Start of DATA UNDER STUDY
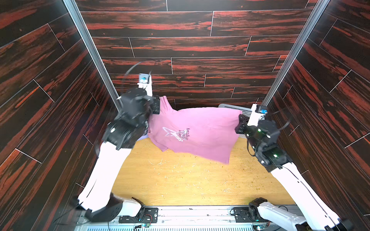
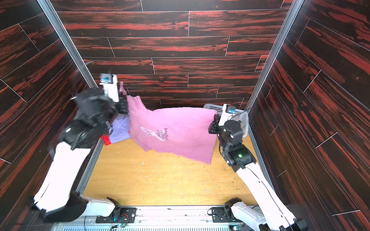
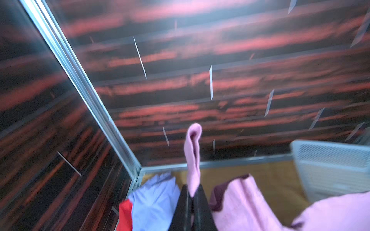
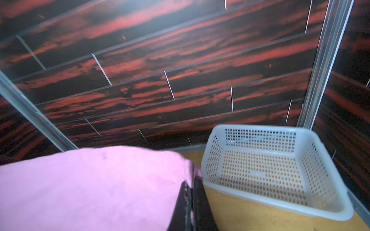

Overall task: Fold and stack t-shirts
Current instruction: Flatten out the T-shirt at the center of the board.

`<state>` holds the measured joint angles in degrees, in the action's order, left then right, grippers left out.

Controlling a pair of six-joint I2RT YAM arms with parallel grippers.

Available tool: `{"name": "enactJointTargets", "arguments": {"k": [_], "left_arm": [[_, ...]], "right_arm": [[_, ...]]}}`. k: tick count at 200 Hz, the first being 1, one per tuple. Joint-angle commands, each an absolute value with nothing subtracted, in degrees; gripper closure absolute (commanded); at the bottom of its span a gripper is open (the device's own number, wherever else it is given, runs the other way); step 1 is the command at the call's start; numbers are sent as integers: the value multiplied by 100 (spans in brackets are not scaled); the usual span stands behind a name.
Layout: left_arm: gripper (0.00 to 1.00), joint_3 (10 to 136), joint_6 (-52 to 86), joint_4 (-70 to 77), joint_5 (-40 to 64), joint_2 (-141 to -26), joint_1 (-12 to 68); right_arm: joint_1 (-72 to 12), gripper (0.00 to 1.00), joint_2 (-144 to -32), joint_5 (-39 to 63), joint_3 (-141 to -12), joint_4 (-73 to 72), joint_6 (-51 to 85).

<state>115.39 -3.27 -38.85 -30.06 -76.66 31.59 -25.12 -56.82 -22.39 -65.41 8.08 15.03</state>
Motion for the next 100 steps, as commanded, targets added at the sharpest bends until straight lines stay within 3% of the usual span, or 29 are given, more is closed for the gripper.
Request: {"name": "enactJointTargets", "arguments": {"k": [1,58,100], "left_arm": [[100,11332,-606,-3954,-3601,-7277,3502],[100,10655,-240,-4391,-3671,-5734,3744],[100,11363,-250,-5013,-3613,-5602,3743]], "right_arm": [[-2580,100,-5196,-2018,-6572,1157,1166],[-2576,100,-3891,-2026,-7260,2498,849],[-2581,100,-3457,-2861,-8038,3330,633]]}}
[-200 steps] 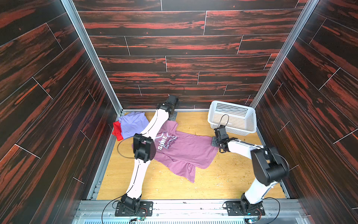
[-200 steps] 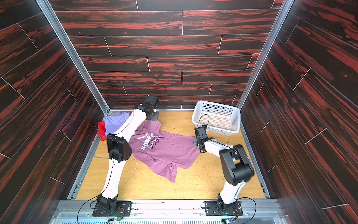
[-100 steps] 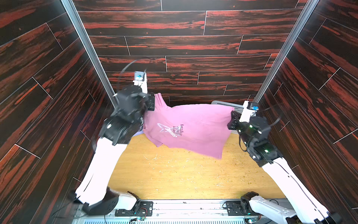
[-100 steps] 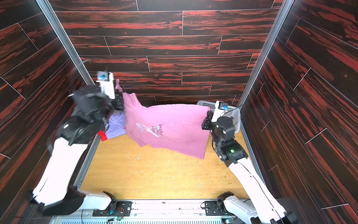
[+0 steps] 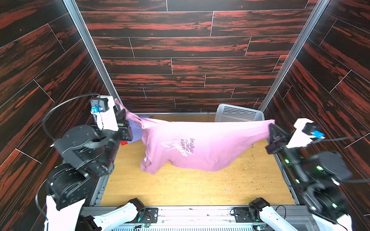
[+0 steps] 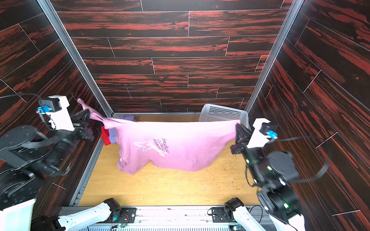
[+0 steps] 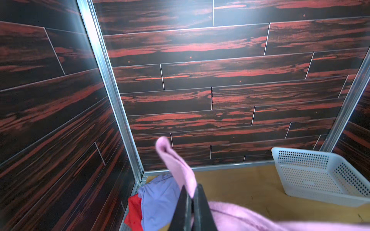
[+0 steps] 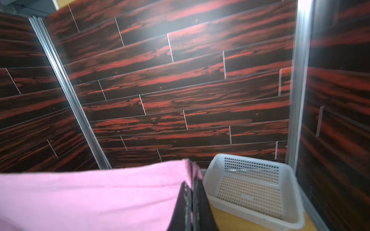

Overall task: Fold and stack t-shirts
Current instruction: Flatten out the T-shirt at the center of the board.

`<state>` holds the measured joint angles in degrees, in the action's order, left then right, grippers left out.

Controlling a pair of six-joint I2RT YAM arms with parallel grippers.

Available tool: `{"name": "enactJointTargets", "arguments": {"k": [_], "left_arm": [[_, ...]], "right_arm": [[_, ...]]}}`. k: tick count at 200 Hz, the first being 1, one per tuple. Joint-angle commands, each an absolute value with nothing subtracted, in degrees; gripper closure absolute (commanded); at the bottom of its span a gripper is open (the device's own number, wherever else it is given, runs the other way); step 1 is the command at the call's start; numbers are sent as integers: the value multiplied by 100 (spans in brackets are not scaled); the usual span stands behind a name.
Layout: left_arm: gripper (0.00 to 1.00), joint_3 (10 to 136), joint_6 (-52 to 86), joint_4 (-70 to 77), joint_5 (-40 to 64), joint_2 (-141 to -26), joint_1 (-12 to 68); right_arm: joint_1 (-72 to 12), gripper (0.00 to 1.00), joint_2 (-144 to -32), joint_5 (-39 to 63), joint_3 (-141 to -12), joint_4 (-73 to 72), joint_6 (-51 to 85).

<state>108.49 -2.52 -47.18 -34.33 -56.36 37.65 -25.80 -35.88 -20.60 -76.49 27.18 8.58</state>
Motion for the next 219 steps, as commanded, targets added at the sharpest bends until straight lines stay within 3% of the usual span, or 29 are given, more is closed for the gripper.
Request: {"name": "enactJointTargets", "arguments": {"k": [1,60,109,180,219], "left_arm": [[100,11390,-248,-5016,-3613,-5609,3739],[100,12203,-428,-4716,-3327,-6317,3738],[100,14040,-545,-5414,-3110,-7347,3739],[100,14244,-338,-5995,-2988,-6953,3742],[100,14758,-211,-6204,-2603,-6728,3642]], "right_arm": [[-2578,100,-3456,-2876,-8053,3339,633],[-2575,100,-4176,-3025,-7937,3302,866],[-2575,100,-4623,-2828,-8288,3146,776],[-2571,100,-4187,-2671,-8823,3596,564],[-2575,100,-4035,-3137,-9457,3905,347]]}}
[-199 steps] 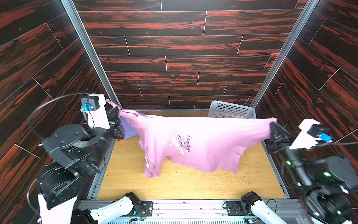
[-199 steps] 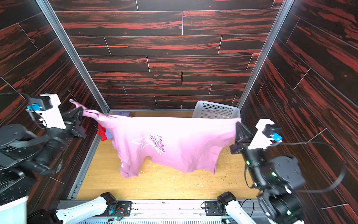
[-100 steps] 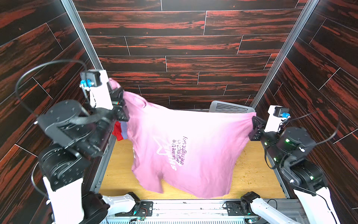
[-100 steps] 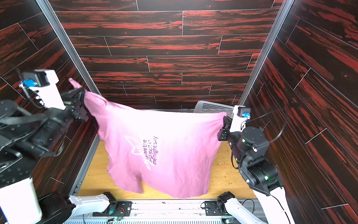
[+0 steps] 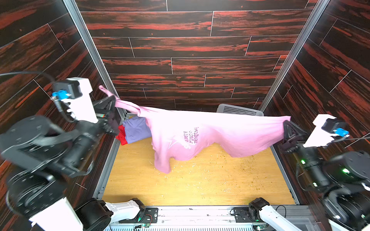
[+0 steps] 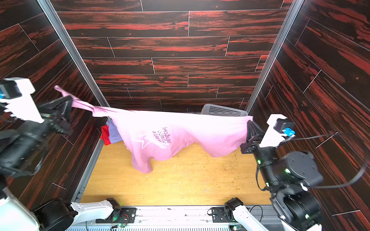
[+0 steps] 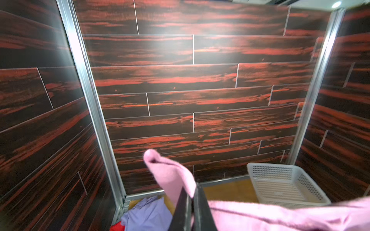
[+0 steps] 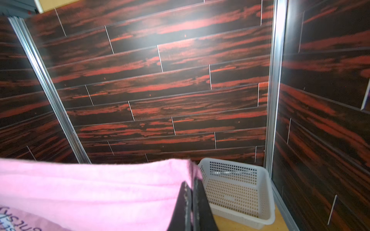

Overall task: Fold and stack t-shirts
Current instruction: Flatten out the T-shirt at the center of the board.

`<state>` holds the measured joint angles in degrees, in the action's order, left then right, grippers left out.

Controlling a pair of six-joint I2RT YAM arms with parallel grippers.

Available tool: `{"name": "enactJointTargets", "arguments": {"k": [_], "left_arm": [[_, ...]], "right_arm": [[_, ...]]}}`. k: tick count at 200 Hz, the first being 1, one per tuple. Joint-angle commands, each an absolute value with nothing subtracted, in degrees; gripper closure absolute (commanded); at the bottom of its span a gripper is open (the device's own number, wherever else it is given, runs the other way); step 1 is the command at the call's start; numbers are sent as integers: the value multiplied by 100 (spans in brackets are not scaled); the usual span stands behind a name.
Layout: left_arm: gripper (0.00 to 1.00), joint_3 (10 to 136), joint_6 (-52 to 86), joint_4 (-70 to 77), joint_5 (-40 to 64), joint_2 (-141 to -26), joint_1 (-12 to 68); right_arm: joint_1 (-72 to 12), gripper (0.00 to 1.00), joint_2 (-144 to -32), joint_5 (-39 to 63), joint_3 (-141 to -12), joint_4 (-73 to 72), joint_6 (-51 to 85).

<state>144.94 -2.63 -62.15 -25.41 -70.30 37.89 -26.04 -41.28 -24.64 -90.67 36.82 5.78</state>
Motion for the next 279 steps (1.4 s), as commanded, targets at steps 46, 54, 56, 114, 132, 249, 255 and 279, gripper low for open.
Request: {"name": "enactJointTargets", "arguments": {"k": [46,54,56,114,132,249,255,279], "left_arm": [[100,14731,-167,-6043,-2103,-6631,2936],[100,14723,-179,-6004,-2107,-6659,2905],[100,14722,-176,-5986,-2109,-6666,2904],[100,12215,-264,-4689,-2425,-6891,2900],[100,10567,-257,-3775,-2745,-6908,2894],[100,9422,1025,-1835,-1908,-10502,1317],[100,9592,995,-1846,-1884,-10603,1302],[100,10226,845,-2004,-1865,-10940,1253]], "right_arm": [[-2575,100,-4160,-3569,-9865,4023,235],[-2576,100,-4186,-3662,-9819,4005,230],[-2575,100,-4199,-3682,-9800,3994,231],[-2576,100,-4650,-3760,-8293,3628,783],[-2575,100,-4785,-3516,-7394,3287,1113],[-2595,100,-8085,-2570,-6243,1505,1934],[-2600,100,-8224,-2566,-6318,1448,1921],[-2590,100,-8639,-2600,-6629,1386,1865]]}}
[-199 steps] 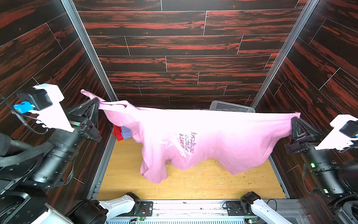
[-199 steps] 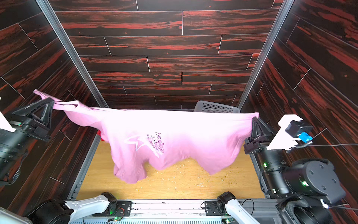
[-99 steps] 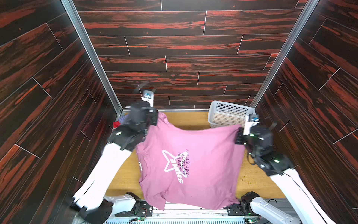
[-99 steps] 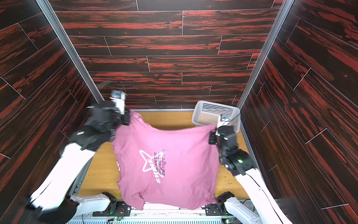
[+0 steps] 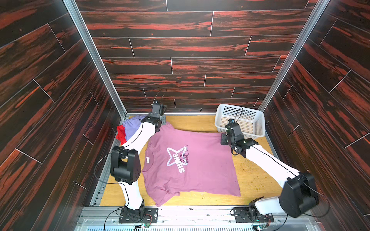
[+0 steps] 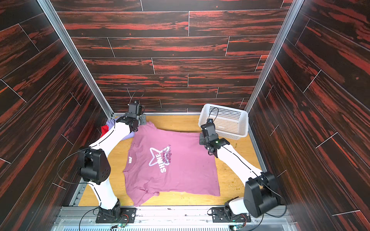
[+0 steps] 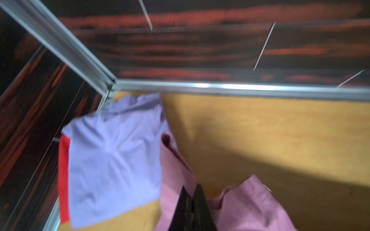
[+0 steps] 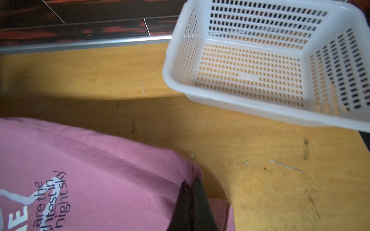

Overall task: Fold and stack t-shirts
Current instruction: Flatten out the T-shirt at the center of the board, then fold the T-shirt.

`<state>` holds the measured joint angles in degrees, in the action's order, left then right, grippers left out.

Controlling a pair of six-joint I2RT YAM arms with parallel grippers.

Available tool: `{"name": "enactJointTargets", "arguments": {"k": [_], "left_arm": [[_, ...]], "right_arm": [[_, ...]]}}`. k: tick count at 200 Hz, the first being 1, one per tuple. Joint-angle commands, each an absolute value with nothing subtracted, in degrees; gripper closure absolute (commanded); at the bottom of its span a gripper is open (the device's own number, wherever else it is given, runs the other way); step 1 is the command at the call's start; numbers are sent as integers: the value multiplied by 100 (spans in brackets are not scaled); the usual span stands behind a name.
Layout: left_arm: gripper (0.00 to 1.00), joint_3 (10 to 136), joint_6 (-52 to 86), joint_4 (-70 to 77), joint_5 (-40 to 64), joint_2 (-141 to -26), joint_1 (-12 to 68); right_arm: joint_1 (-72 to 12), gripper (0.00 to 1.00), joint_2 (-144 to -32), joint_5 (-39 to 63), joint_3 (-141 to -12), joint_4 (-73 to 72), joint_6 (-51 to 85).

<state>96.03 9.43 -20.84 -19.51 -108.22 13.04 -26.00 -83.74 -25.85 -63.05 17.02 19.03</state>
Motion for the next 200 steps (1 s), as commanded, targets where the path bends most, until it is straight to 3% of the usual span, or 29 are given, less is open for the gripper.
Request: {"name": "enactJointTargets", "arguments": {"k": [1,102,166,200], "left_arm": [[100,10250,836,-2013,-1864,-10950,1255],[100,10766,744,-1972,-1657,-11321,1020],[100,10649,718,-2147,-1572,-11028,1007],[100,9857,942,-2242,-1503,-10376,1022]], "right_arm": [[-2592,100,-8648,-2596,-6637,1379,1864],[-2590,100,-9500,-2741,-7067,1057,1618],[-2591,100,-9090,-2869,-6669,1129,1529],[-2602,100,-8735,-2718,-6211,1262,1643]]}}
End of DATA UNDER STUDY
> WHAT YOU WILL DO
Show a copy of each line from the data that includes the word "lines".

> ANSWER FOR THIS EXERCISE
Motion for the next 100 steps, as commanded, targets added at the sharpest bends until straight lines stay within 3% of the usual span, or 29 are given, more is closed for the gripper.
Motion for the next 219 steps, as commanded, targets added at the sharpest bends until straight lines stay within 3% of the usual span, or 29 are given, more is closed for the gripper.

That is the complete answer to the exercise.